Ahora educan los colegios, y los “centros niñeros” de asistencia, haciendo de los infantes como una especie de animales agrupados, aunque sea fea la analogía, mantenidos en corrales, donde a todos se les vigila e instruye por igual, como base para el comportamiento social a observar en el futuro.

A esa mala práctica se refirió el doctor Alexis Carrel, en su obra clásica “La Incógnita del Hombre”, pronosticando los efectos dañosos que se derivarían de la misma; como, haciendo además un fotografía muy extemporánea de lo que ahora viene ocurriendo a nivel de la sociedad  mundial, como consecuencia en parte de eso. ¡Un retrato fiel, con suficiente antelación!

Pero, además están los instructores que complementan la educación de la niñez actualmente: la televisión alienante, para dañar mentes nada más, como los servicios domésticos, que se limitan a hacer su trabajo, sin ningún tipo de carácter formador adecuado. Son quienes reciben a los niños en las casas, cuando salen de los corrales (colegios, guarderías infantiles, y demás), en horas de la tarde, hasta esperar a los jefes de los hogares, ya cansados con los trajines del día que concluye.
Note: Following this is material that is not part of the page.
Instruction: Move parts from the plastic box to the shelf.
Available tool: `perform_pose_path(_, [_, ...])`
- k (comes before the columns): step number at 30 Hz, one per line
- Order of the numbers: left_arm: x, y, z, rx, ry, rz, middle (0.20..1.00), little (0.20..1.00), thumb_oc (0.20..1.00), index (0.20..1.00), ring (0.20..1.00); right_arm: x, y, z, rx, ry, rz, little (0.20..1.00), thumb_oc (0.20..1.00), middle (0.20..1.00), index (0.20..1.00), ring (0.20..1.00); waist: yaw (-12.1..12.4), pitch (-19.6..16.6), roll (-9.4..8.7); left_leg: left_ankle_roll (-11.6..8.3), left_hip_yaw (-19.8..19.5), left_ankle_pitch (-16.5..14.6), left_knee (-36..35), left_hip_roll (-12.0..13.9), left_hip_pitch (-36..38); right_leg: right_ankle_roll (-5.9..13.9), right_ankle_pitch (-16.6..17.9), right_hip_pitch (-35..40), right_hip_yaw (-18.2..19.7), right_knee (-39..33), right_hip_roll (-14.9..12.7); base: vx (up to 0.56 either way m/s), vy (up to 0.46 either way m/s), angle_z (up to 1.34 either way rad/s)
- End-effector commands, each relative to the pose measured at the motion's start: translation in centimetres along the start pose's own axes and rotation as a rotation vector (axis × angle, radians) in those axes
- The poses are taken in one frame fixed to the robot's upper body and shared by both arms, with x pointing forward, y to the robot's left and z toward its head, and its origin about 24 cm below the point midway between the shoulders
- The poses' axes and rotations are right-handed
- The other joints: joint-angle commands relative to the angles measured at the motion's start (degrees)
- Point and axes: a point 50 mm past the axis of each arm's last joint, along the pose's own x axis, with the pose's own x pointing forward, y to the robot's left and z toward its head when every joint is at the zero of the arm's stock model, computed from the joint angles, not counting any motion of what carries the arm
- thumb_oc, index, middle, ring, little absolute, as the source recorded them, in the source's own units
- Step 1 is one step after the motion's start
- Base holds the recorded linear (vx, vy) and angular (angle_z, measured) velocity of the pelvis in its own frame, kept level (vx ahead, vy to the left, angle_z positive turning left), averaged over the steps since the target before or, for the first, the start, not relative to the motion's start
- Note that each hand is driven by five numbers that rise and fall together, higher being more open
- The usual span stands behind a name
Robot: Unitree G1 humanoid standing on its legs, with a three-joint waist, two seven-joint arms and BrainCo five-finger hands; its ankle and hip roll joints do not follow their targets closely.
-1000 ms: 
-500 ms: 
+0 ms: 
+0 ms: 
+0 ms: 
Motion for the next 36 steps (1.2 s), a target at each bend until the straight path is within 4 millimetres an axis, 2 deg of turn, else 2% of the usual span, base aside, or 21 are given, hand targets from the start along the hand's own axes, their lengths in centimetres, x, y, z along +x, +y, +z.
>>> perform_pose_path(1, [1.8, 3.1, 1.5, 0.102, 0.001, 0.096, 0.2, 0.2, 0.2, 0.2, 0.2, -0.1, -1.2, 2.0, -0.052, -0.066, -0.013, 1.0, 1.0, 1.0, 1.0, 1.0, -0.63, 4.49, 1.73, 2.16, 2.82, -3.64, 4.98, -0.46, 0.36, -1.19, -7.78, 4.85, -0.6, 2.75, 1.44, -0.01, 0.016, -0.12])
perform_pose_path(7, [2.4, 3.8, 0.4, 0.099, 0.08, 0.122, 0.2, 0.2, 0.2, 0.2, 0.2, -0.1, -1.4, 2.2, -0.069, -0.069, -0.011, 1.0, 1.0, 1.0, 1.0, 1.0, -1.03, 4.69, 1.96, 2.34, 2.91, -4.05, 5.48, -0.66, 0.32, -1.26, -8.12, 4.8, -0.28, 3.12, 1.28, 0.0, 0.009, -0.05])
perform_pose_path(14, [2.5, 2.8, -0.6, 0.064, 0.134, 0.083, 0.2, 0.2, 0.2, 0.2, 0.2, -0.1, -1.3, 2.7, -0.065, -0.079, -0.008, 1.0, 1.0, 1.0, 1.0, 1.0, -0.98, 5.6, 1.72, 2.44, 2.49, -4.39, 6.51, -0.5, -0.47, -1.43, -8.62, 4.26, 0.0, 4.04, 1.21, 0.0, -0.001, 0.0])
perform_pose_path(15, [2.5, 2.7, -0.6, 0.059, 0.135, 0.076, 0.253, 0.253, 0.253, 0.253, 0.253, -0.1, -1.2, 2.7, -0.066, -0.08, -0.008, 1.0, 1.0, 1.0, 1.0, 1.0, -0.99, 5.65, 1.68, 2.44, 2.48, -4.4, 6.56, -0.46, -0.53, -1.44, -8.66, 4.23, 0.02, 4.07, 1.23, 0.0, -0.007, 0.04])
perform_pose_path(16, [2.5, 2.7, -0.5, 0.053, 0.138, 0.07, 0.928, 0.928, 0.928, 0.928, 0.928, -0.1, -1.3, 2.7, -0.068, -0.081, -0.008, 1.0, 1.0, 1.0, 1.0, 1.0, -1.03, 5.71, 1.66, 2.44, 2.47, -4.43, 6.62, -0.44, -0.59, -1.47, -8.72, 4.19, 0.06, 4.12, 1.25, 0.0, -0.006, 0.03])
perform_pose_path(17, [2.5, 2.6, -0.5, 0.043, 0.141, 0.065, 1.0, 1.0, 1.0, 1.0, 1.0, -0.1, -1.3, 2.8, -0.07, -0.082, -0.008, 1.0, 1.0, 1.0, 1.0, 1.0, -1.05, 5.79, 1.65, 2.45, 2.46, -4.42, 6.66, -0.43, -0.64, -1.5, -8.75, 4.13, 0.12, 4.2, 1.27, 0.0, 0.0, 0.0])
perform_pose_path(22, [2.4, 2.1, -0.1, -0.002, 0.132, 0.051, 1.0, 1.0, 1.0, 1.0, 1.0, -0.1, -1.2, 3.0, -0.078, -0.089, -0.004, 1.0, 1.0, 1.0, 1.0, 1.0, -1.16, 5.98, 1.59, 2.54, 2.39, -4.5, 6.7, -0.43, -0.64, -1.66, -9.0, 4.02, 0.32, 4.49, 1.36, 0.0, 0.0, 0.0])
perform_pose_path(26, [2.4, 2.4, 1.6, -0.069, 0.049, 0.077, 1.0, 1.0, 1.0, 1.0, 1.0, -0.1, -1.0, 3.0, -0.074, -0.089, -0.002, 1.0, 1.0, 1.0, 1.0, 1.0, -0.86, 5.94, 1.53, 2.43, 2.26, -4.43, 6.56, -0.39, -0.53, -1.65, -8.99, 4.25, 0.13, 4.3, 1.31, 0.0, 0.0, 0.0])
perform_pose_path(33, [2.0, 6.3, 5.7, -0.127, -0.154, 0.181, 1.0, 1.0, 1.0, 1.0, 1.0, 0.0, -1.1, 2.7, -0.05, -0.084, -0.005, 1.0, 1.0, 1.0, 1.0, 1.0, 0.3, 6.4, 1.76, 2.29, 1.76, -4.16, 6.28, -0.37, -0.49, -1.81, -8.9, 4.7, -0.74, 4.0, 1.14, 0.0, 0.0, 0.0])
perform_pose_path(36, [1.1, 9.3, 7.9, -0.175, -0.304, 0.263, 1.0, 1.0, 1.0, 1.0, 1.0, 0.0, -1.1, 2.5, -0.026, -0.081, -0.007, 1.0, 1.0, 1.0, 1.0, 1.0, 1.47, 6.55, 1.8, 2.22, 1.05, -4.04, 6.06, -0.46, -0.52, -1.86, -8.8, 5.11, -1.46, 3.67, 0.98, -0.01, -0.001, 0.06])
De otro lado, se tiene en esta nación la destructora penetración cultural, con sus aportes antivalores, que se ha llevado de encuentro la identidad nacional, y acarreado el irrespeto obvio a todos los símbolos patrios, como las arraigadas  costumbres locales, sin ningún tipo de control y buena voluntad por partes de los padres nacionales, y mucho menos, de las autoridades oficiales competentes.

Luego, lo que más hay entre nosotros son responsables, y causas fehacientes de esa deleznable falta de valores. Ahora, que no se quieran ver, para procurar las enmiendas que se corresponden, es otra cosa.

Dice la columnista, cuyo trabajo motivó esta humilde opinión: “Hoy lamento decir que los valores se han perdido, aunque no sabemos quién o quiénes son los responsables”. ¡Anjá!, están más que a la vista.